I’ve been thinking about how to deal with the distractions technology allow us to have if we aren’t careful. The biggest one is obviously smartphones. Today I was listening to an interview with Elon Musk on Joe Rogan’s podcast and Musk said we’re already half-cyborgs, connected all the time to this super computer, the smartphone. It’s a great way to see it.
The problem is that in this super computer we have access to social media and news and all of the involved in them are fighting really hard for attention. Basically we live in a big “Look at me” culture, enabled by such powerful devices.

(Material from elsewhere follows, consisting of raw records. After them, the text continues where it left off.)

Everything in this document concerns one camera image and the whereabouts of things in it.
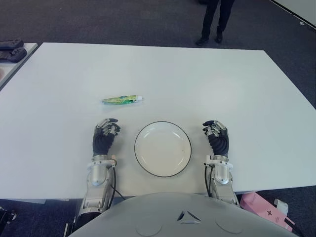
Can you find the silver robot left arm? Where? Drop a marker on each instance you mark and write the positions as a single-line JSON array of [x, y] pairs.
[[97, 177]]

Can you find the white background table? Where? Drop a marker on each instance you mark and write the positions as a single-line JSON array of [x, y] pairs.
[[301, 10]]

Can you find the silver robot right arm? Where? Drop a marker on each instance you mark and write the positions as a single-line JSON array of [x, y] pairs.
[[222, 177]]

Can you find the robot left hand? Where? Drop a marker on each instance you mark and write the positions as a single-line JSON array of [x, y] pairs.
[[101, 143]]

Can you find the white paper roll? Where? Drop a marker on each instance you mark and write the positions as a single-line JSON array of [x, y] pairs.
[[281, 206]]

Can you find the pink cardboard box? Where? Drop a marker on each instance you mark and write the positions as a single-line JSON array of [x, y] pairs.
[[256, 207]]

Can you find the green toothpaste tube white cap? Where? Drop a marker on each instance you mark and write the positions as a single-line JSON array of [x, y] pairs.
[[118, 99]]

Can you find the white plate black rim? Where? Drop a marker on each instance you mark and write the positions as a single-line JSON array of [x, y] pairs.
[[163, 149]]

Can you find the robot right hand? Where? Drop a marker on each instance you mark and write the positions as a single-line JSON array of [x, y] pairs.
[[219, 142]]

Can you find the black game controller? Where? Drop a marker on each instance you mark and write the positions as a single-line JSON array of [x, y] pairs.
[[13, 54], [10, 43]]

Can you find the black equipment on floor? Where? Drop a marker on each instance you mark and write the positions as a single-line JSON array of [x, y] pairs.
[[6, 214]]

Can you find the person in black trousers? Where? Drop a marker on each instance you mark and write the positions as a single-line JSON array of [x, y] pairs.
[[211, 19]]

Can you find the grey robot torso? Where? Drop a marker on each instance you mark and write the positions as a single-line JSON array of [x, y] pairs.
[[185, 217]]

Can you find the white side table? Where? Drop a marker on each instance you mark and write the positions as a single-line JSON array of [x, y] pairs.
[[14, 69]]

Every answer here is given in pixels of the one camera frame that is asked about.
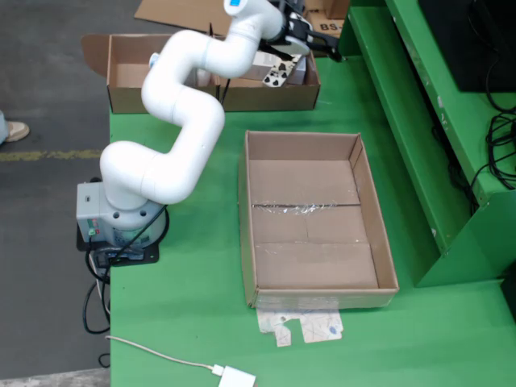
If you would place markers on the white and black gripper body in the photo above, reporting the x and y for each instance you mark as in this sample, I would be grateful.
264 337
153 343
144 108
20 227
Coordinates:
296 28

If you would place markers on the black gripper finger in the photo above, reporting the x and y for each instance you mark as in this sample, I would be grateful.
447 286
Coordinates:
326 44
278 51

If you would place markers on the cow print carton box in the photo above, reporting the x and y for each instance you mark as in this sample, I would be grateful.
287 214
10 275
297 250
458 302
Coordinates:
278 74

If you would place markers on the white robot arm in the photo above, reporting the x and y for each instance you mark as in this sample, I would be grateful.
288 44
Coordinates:
181 105

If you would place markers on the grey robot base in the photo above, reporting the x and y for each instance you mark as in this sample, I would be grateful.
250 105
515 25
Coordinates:
86 209

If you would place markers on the white product box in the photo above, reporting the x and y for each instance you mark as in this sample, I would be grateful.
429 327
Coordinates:
266 60

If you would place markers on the cardboard box printed BS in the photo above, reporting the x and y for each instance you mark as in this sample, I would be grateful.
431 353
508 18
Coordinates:
322 20

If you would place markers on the plain cardboard box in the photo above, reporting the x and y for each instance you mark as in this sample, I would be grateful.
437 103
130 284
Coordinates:
336 8

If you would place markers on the opened cardboard box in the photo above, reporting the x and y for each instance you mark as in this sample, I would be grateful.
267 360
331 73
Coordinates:
181 14

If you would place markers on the divided cardboard box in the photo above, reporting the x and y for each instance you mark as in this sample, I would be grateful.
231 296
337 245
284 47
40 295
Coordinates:
121 96

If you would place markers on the shallow cardboard tray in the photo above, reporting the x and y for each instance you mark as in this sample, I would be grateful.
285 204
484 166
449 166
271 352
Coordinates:
314 262

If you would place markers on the green metal shelf unit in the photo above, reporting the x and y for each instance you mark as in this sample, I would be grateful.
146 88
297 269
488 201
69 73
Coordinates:
403 121

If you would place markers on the black computer monitor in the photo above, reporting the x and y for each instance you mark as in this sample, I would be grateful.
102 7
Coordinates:
475 40

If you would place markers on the beige shoe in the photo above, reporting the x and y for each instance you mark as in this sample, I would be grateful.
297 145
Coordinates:
14 131

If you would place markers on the white power adapter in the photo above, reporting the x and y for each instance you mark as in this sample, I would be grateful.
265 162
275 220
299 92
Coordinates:
238 379

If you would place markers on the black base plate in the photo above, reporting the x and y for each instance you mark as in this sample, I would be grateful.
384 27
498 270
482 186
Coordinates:
149 256

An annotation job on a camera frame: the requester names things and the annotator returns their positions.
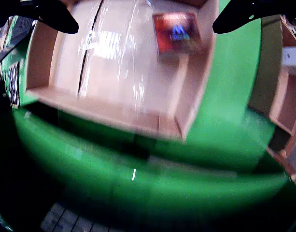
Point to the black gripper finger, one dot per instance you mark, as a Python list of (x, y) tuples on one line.
[(41, 12), (239, 14)]

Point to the red rectangular product box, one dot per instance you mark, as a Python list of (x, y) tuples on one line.
[(176, 33)]

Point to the open brown cardboard box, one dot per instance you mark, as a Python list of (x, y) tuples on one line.
[(268, 60)]

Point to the large shallow cardboard tray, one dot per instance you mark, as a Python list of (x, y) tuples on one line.
[(114, 84)]

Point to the plain white tall carton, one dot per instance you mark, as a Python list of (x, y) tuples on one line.
[(293, 59)]

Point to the black white patterned card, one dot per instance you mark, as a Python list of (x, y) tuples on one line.
[(14, 84)]

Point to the grey flat sheet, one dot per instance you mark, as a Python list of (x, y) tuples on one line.
[(191, 166)]

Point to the green metal shelf unit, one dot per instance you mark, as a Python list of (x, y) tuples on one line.
[(162, 193)]

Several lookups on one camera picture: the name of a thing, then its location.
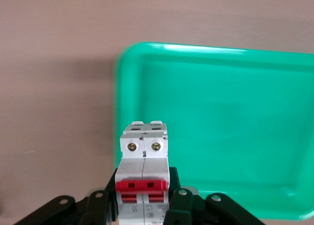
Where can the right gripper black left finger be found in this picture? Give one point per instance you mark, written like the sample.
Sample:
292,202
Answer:
95,207

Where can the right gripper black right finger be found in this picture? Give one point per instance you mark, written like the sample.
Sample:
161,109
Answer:
181,207

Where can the white breaker with red switch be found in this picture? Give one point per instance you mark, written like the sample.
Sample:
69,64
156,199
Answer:
143,166

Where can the green plastic tray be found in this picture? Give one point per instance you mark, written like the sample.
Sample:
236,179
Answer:
220,117

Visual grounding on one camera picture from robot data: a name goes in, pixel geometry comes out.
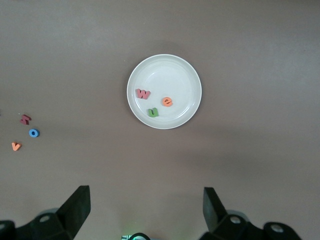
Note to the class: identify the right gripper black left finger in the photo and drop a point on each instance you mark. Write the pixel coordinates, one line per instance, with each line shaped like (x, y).
(75, 212)

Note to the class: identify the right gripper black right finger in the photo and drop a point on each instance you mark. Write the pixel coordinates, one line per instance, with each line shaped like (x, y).
(212, 212)

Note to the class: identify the green foam letter n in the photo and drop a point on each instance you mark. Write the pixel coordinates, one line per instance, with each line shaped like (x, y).
(153, 115)

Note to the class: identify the orange foam letter e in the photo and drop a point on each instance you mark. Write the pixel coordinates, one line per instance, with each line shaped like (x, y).
(163, 102)

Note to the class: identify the pink foam letter w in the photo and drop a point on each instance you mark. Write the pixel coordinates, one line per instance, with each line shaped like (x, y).
(142, 95)

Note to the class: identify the orange foam letter v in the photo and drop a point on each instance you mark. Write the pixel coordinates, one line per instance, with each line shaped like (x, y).
(16, 148)

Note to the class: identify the blue foam letter o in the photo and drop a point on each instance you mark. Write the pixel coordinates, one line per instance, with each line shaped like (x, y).
(30, 133)

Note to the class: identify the dark red foam letter h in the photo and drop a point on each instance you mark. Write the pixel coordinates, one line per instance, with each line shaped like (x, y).
(25, 120)

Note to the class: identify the beige round plate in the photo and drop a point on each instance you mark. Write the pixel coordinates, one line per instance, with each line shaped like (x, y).
(175, 75)

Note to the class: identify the brown table cover sheet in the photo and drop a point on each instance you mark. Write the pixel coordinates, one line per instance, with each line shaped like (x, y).
(160, 25)

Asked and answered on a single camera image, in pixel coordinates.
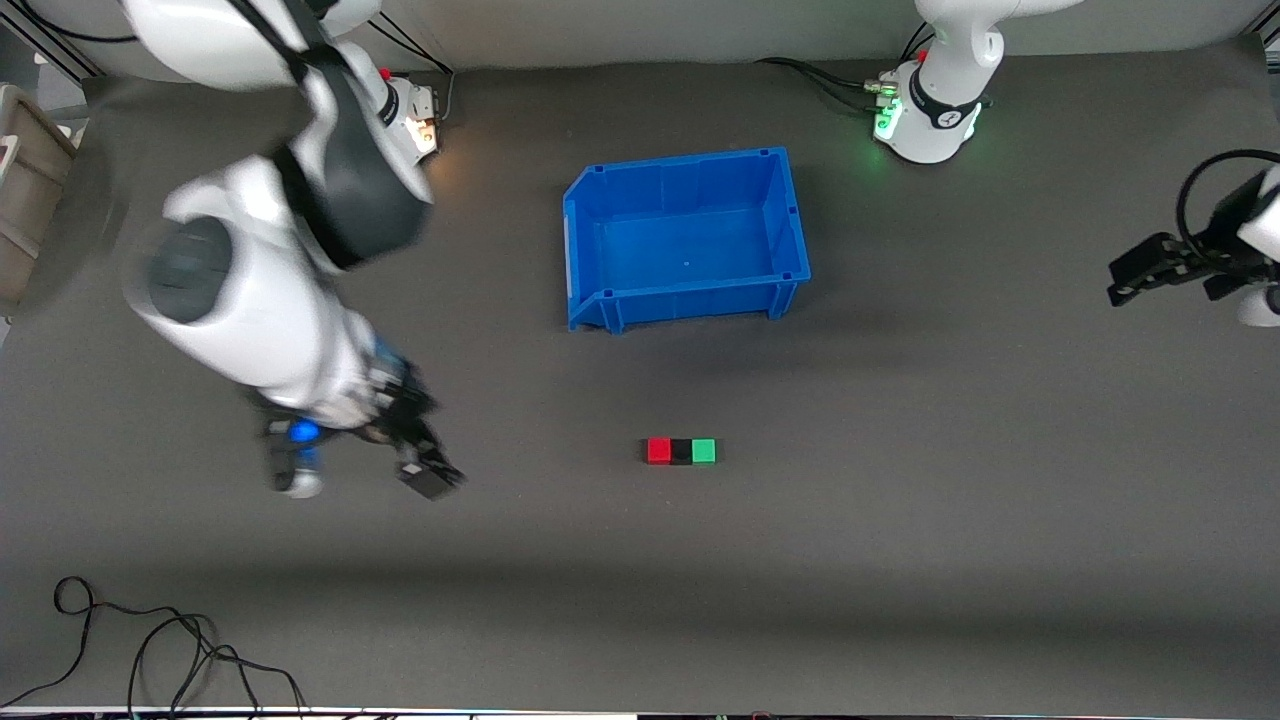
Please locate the small green cube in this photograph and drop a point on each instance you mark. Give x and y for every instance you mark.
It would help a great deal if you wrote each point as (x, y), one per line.
(704, 451)

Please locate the blue plastic storage bin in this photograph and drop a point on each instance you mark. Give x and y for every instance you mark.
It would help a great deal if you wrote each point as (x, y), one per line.
(690, 245)

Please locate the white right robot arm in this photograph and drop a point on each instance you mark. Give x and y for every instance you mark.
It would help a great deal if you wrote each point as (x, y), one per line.
(250, 300)

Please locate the small red cube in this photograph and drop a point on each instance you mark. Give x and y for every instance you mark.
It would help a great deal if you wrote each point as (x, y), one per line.
(659, 451)

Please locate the dark aluminium frame rail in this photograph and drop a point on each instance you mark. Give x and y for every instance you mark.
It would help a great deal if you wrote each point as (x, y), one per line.
(50, 50)

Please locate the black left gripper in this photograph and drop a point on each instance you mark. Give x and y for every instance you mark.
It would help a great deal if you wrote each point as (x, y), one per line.
(1216, 249)

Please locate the beige plastic crate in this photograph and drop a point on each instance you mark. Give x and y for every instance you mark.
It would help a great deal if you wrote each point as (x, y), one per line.
(30, 190)

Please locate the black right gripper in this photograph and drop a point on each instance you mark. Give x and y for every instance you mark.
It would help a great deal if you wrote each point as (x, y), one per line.
(404, 418)

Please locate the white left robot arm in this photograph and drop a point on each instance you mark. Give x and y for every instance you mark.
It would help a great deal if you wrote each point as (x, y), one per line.
(940, 130)

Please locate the small black cube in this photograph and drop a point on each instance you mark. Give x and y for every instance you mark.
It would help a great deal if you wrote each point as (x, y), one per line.
(682, 452)

To be able to use my time meaningfully in the most optimal way I think we have to carefully design our environment so that we’re not drawn into these attention-seeking blackholes. Example: By turning notifications off we have more agency over how our time is spent on our phone. I’m not constantly reacting to other people, but I’m choosing when to become reactive. It’s a subtle change with big implications.
I’ve been successful in implementing some of these changes in the past. I’ve been generally good at allocating my time to meaningful things. Most of my time is spent working, sleeping, coding or socialising. If I remove basic survival activities like preparing food and commuting, I don’t spend a lot of time with distractions such as movies or just scrolling on my phone.
But the problem is even having my phone around allows me to take a quick look at it for whatever reason while I’m coding, which takes from the quality of my work. If I check my messages chances are I’ll be thinking about its contents even when I get back to coding. If it’s a bad message it might ruin my coding time altogether.
Nightmare
In the worst case scenario, checking my phone when I shouldn’t can be the lead domino to a series of things that will compound and culminate in a couple of ruined days. Recently it happened twice. Checking the news over the Beirut explosion and a horrible crime in Sydney, Australia made me lose at least four hours across a few days checking the follow-up stories to those stories.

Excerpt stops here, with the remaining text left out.